The common interpretation is that this excess is due to a detached dust shell located away from the star (e.g. Zuckerman 1993; Willems & de Jong 1988). This shell originates from a previous epoch of mass loss, when the mass-loss rate exceeded the present day mass-loss rate by several factors. Although there has been some discussion in the literature on whether this far-IR excess is actually related to the carbon stars (Egan et al. 1996; Ivezic & Elitzur 1995), several of these detached shells have now been directly detected. These shells have been resolved either in the IR (Waters et al. 1994; Izumiura & Hashimoto 2000; Izumiura et al. 1997; Young et al. 1993; Izumiura et al. 1995,1996) or in molecular lines in the submillimetre domain (Schöier & Olofsson 2001; Lindqvist et al. 1999; Yamamura et al. 1993; Olofsson et al. 1996). In a few cases, the optical light scattered by the material in these shells has been directly detected (Izumiura et al. 2000; González Delgado et al. 2001).
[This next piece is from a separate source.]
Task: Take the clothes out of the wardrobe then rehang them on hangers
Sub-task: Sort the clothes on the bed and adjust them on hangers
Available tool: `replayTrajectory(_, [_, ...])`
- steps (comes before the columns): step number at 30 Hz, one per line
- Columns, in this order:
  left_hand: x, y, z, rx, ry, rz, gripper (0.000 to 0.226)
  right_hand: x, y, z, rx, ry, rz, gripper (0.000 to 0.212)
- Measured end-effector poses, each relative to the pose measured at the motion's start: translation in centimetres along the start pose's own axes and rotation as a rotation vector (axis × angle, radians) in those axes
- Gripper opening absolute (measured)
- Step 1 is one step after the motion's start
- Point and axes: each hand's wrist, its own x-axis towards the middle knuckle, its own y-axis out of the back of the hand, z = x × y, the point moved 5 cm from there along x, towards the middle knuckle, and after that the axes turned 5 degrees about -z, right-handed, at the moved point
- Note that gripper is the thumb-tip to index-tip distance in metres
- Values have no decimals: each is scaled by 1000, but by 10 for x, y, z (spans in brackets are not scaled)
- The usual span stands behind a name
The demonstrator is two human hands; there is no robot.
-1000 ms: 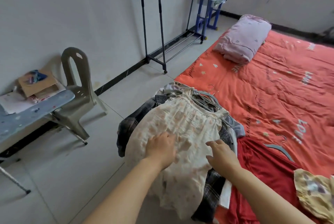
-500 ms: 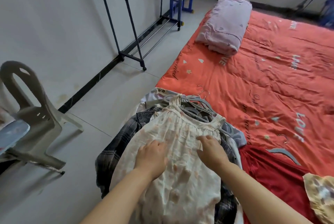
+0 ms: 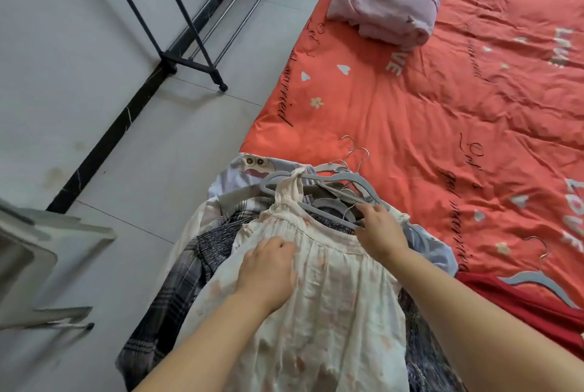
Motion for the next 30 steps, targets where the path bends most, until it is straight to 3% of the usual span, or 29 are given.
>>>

The origin of these shells, i.e. the cause of the change in mass-loss rate, is matter for debate. The earliest suggestion was that occurrence of these shell was closely related to the photospheric composition of the AGB star. Specifically, it was suggested that these shells arise as a result of the thermal pulse, that increased the number ratio of C-atoms to O-atoms in the photosphere of the AGB star from less than unity (O-rich) to larger than unity (C-rich) (Chan & Kwok 1988; Willems & de Jong 1988). Later studies showed that these shells may arise due to thermal pulses in general, as long as the star is close to the tip of the AGB, i.e. with a luminosity close to the critical luminosity (e.g. Steffen & Schönberner 2000; Schröder et al. 1998). Recent numerical simulations of the momentum transfer in the dust driven winds of AGB stars show that modulations in the frictional coupling between the gas and the dust can also cause non-steady mass loss and shell formation (Simis et al. 2001). These results have been obtained for a C-rich gas and dust composition and it is at present not clear whether the same mechanism applies to O-rich environments.

   
1.2 The composition of the material in the shell

Closely related to the question of the origin of these detached shells is the question of their composition. The molecular and dust composition in the shells is a tracer of the chemical and physical conditions, in particular the C/O number ratio, in the atmosphere of the star at the time the shell was formed. There are various indirect evidences that these shells are C-rich. Bujarrabal & Cernicharo (1994) find that the molecular line ratios for the various molecules are indicative of a C-rich chemistry. From modelling of the SED, one also tends to find that the opacities of C-rich dust agree better with the observed far-IR excesses than O-rich dust (e.g. Bagnulo et al. 1997). However these models are not conclusive and models with O-rich dust can also be fitted to the SEDs. The possibility of detecting MgS grains in these shells is a tantalising one, since this gives us a direct handle on the prevailing C/O ratio at the time the matter was ejected. This is due to the fact that the "30'' $\mu $m feature, attributed to MgS grains, is only found in C-rich environments and has, until now, not been detected in O-rich environments.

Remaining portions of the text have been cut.